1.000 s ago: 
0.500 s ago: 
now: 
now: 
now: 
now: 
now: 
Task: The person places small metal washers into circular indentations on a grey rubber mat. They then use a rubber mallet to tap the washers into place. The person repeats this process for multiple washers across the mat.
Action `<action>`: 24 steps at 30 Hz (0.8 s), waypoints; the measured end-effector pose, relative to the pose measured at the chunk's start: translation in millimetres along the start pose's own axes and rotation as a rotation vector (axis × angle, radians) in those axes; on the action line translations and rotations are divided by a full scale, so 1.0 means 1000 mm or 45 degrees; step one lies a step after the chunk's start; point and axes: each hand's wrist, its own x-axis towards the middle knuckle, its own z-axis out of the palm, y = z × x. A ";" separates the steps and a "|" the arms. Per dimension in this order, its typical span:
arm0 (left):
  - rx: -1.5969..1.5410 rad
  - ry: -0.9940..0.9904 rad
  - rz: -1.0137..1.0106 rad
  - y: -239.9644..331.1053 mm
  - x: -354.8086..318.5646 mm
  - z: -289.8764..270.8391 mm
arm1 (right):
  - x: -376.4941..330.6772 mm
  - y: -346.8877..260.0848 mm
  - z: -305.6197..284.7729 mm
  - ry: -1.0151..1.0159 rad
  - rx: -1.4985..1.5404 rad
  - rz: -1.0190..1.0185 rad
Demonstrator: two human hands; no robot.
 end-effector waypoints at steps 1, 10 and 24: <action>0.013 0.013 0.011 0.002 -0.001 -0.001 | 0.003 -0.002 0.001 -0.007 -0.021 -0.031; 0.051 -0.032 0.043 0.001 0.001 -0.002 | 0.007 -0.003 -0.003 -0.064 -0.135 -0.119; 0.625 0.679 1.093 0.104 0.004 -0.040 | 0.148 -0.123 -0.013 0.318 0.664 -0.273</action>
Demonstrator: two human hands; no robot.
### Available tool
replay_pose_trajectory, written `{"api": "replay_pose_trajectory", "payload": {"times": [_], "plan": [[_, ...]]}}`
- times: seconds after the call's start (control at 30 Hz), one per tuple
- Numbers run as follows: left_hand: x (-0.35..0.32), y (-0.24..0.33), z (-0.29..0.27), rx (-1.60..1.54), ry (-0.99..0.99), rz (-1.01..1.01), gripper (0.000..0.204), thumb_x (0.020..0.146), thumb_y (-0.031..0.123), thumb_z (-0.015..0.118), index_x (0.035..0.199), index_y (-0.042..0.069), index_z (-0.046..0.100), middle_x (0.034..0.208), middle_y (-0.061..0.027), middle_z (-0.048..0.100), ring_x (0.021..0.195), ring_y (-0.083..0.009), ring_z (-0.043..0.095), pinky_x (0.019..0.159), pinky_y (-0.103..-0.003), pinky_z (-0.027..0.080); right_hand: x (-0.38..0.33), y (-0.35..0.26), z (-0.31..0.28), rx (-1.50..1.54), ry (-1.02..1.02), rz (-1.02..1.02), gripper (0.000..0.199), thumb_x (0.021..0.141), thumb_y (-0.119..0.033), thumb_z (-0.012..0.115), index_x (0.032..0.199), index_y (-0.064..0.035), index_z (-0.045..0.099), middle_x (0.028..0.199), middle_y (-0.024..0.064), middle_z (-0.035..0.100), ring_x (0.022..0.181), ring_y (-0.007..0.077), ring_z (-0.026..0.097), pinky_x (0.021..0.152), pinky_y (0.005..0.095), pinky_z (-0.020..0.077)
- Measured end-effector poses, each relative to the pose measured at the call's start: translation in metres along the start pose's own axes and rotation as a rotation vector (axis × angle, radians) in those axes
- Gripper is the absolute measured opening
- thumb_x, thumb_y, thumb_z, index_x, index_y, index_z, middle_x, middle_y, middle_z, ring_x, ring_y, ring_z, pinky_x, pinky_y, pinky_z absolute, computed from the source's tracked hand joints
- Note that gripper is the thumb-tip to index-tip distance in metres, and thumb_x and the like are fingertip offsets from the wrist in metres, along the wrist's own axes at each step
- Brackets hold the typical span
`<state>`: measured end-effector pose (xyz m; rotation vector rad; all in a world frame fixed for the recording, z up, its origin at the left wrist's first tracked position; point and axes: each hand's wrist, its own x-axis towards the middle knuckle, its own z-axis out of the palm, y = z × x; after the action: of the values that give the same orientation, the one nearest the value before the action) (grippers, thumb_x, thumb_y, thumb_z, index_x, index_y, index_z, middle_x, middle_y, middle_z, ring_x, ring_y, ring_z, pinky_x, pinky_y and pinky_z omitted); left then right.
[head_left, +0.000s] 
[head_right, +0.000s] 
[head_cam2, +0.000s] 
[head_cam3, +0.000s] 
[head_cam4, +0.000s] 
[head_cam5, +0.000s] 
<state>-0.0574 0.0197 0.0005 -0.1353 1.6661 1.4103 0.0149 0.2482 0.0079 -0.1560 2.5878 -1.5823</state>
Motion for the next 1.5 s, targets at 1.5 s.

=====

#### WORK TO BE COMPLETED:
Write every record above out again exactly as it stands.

#### ANSWER TO THIS EXERCISE:
1.000 s ago: 
0.500 s ago: 
now: 
now: 
now: 
now: 
now: 
Task: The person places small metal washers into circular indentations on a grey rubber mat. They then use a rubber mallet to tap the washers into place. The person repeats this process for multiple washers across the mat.
Action `<action>`: 24 steps at 30 Hz (0.8 s), waypoints; the measured end-effector pose, relative to the pose measured at the chunk's start: translation in millimetres along the start pose's own axes and rotation as a rotation vector (axis × angle, radians) in those axes; on the action line translations and rotations are divided by a full scale, so 1.0 means 1000 mm or 45 degrees; step one lies a step after the chunk's start; point and axes: each hand's wrist, its own x-axis towards the middle knuckle, its own z-axis out of the palm, y = z × x. A ";" separates the steps and a "|" the arms. Per dimension in this order, its typical span:
arm0 (left):
  - rx: -1.5969..1.5410 rad
  - ry: -0.9940..0.9904 rad
  - rz: -1.0137..1.0106 rad
  - y: -239.9644..331.1053 mm
  - x: -354.8086..318.5646 mm
  - z: -289.8764..270.8391 mm
arm1 (right):
  - x: -376.4941..330.6772 mm
  - y: -346.8877..260.0848 mm
  - z: -305.6197..284.7729 mm
  - ry: -1.0151..1.0159 rad
  - rx: -1.4985..1.5404 rad
  - rz: -1.0190..1.0185 rad
Demonstrator: two human hands; no robot.
 end-effector waypoints at steps 1, 10 and 24: <action>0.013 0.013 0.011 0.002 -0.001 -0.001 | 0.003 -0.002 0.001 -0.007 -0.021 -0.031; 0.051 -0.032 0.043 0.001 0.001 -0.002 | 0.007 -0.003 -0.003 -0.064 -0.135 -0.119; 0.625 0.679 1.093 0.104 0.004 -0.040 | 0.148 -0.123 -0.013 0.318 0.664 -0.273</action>
Demonstrator: two human hands; no robot.
### Available tool
replay_pose_trajectory, written `{"api": "replay_pose_trajectory", "payload": {"times": [_], "plan": [[_, ...]]}}`
- times: seconds after the call's start (control at 30 Hz), one per tuple
- Numbers run as follows: left_hand: x (-0.35..0.32), y (-0.24..0.33), z (-0.29..0.27), rx (-1.60..1.54), ry (-0.99..0.99), rz (-1.01..1.01), gripper (0.000..0.204), thumb_x (0.020..0.146), thumb_y (-0.031..0.123), thumb_z (-0.015..0.118), index_x (0.035..0.199), index_y (-0.042..0.069), index_z (-0.046..0.100), middle_x (0.034..0.208), middle_y (-0.061..0.027), middle_z (-0.048..0.100), ring_x (0.021..0.195), ring_y (-0.083..0.009), ring_z (-0.043..0.095), pinky_x (0.019..0.159), pinky_y (-0.103..-0.003), pinky_z (-0.027..0.080); right_hand: x (-0.38..0.33), y (-0.35..0.26), z (-0.31..0.28), rx (-1.50..1.54), ry (-1.02..1.02), rz (-1.02..1.02), gripper (0.000..0.199), thumb_x (0.021..0.141), thumb_y (-0.119..0.033), thumb_z (-0.012..0.115), index_x (0.032..0.199), index_y (-0.064..0.035), index_z (-0.045..0.099), middle_x (0.028..0.199), middle_y (-0.024..0.064), middle_z (-0.035..0.100), ring_x (0.022..0.181), ring_y (-0.007..0.077), ring_z (-0.026..0.097), pinky_x (0.021..0.152), pinky_y (0.005..0.095), pinky_z (-0.020..0.077)
- Measured end-effector poses, each relative to the pose measured at the call's start: translation in metres along the start pose's own axes and rotation as a rotation vector (axis × angle, radians) in those axes
- Gripper is the absolute measured opening
- thumb_x, thumb_y, thumb_z, index_x, index_y, index_z, middle_x, middle_y, middle_z, ring_x, ring_y, ring_z, pinky_x, pinky_y, pinky_z absolute, computed from the source's tracked hand joints
- Note that gripper is the thumb-tip to index-tip distance in metres, and thumb_x and the like are fingertip offsets from the wrist in metres, along the wrist's own axes at each step
- Brackets hold the typical span
`<state>`: measured end-effector pose (xyz m; rotation vector rad; all in a world frame fixed for the recording, z up, its origin at the left wrist's first tracked position; point and axes: each hand's wrist, its own x-axis towards the middle knuckle, its own z-axis out of the palm, y = z × x; after the action: of the values that give the same orientation, the one nearest the value before the action) (grippers, thumb_x, thumb_y, thumb_z, index_x, index_y, index_z, middle_x, middle_y, middle_z, ring_x, ring_y, ring_z, pinky_x, pinky_y and pinky_z omitted); left then right.
[head_left, +0.000s] 
[head_right, +0.000s] 
[head_cam2, +0.000s] 
[head_cam3, +0.000s] 
[head_cam4, +0.000s] 
[head_cam5, +0.000s] 
<state>-0.0574 0.0197 0.0005 -0.1353 1.6661 1.4103 0.0149 0.2482 0.0079 -0.1560 2.5878 -1.5823</state>
Motion for the next 1.5 s, targets at 1.5 s.

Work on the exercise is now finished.